Stored items:
- Opening Delimiter -

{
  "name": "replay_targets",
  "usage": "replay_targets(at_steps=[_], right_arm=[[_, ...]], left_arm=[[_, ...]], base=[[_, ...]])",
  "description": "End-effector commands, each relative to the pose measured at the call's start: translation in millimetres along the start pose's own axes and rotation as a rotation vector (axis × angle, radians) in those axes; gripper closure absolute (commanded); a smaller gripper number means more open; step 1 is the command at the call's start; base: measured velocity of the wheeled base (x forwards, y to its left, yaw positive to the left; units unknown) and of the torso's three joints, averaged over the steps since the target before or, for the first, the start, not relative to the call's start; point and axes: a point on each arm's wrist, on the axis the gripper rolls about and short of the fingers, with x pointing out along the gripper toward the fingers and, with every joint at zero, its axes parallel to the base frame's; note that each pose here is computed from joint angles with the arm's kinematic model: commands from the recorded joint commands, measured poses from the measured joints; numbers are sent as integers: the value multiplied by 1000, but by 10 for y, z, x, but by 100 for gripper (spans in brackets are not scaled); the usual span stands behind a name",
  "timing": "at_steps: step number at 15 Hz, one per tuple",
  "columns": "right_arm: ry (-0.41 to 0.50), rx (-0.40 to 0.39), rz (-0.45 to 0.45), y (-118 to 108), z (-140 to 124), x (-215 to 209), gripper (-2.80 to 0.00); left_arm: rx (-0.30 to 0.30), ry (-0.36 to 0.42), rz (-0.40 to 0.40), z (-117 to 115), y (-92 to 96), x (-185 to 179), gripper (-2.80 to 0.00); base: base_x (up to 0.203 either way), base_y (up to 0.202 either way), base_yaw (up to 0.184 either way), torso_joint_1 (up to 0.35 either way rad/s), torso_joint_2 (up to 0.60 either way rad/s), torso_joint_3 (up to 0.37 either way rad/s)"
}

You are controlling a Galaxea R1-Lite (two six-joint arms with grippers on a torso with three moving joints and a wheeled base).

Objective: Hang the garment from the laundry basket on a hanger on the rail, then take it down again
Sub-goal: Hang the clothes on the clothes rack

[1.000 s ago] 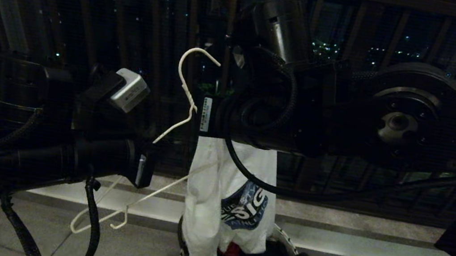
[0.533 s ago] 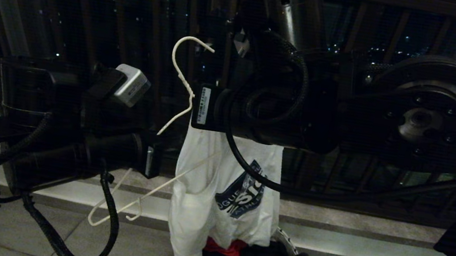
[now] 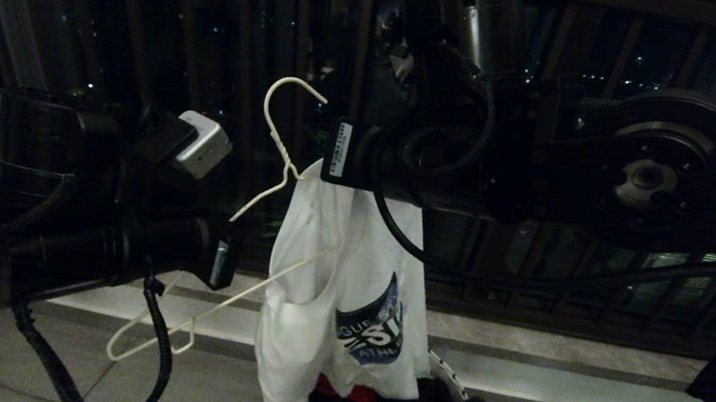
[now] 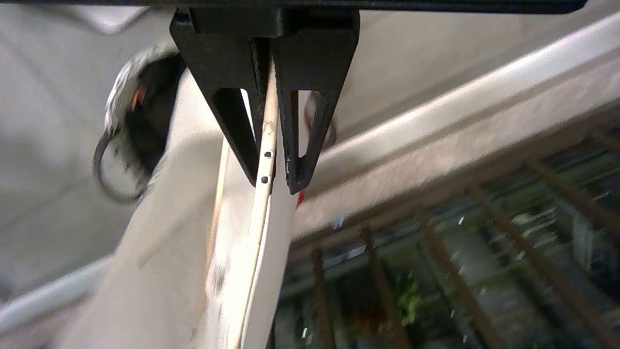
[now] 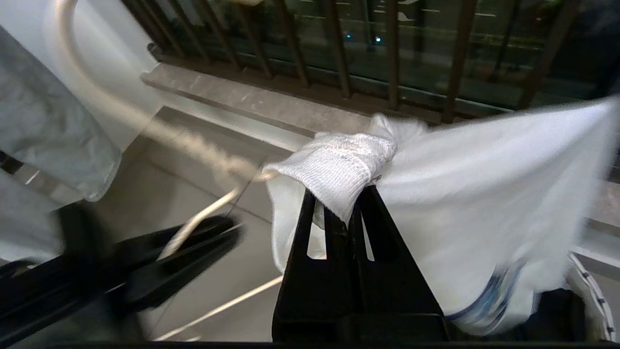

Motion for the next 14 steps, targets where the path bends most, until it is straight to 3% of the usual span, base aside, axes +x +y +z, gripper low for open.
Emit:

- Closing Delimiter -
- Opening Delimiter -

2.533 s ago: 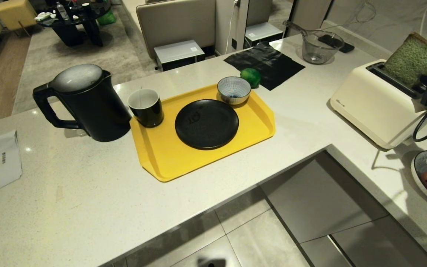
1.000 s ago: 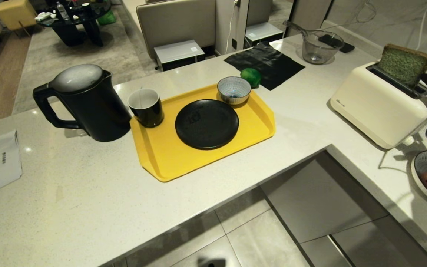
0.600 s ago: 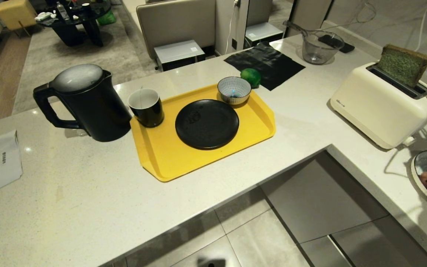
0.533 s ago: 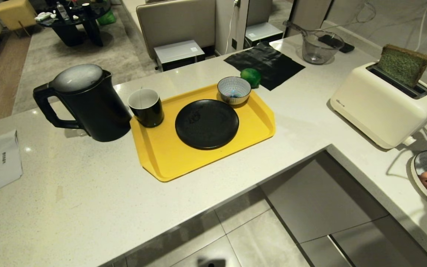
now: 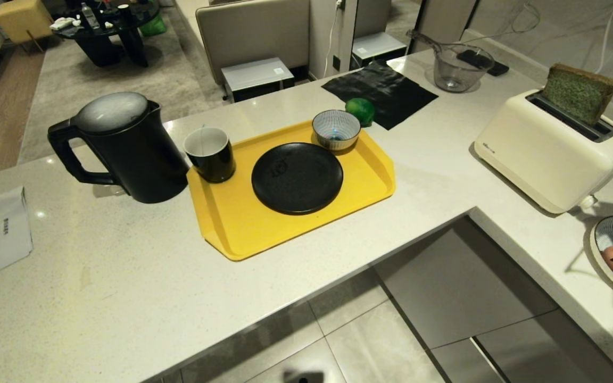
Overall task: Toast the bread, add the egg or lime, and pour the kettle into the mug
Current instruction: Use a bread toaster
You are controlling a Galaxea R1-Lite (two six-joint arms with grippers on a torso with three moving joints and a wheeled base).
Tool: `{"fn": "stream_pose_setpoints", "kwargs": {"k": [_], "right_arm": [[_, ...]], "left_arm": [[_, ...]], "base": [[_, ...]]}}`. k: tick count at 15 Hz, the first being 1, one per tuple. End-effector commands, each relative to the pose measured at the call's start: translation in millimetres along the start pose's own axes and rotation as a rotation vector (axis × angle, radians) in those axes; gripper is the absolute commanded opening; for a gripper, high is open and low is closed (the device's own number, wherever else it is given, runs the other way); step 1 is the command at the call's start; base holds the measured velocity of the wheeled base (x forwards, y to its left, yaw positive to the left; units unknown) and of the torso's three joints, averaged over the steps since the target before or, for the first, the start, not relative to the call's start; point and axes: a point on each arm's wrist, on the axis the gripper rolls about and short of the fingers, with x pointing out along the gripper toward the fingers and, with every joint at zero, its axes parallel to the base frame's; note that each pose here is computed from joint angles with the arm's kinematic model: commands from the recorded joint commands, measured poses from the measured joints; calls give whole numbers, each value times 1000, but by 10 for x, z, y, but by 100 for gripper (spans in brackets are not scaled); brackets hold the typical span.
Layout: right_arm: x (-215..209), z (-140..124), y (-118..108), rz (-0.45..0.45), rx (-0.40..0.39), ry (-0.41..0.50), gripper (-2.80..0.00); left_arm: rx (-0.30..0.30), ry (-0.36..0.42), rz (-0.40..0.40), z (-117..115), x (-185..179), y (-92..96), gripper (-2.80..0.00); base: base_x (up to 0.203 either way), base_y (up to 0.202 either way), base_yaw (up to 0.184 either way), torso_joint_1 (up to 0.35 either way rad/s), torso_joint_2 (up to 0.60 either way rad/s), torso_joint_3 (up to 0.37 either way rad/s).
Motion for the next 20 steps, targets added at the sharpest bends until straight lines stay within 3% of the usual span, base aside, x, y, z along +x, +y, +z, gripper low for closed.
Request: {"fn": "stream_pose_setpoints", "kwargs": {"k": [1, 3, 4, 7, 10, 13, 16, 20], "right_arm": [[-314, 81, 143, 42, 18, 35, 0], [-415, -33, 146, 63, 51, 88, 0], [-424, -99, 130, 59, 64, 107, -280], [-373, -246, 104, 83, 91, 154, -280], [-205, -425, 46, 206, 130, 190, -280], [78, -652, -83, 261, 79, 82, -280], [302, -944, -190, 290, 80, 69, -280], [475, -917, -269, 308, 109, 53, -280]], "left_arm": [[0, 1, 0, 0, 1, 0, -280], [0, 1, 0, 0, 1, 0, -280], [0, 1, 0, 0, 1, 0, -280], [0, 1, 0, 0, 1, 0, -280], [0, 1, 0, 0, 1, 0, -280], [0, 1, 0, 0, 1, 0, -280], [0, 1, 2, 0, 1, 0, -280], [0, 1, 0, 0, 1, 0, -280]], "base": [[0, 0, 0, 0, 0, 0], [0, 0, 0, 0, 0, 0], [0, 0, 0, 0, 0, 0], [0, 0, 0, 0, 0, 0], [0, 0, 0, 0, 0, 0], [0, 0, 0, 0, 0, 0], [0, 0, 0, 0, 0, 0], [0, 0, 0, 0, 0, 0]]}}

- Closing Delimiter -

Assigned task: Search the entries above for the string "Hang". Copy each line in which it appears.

Answer to the problem:
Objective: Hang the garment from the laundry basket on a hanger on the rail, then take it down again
Sub-goal: Hang the clothes on the clothes rack

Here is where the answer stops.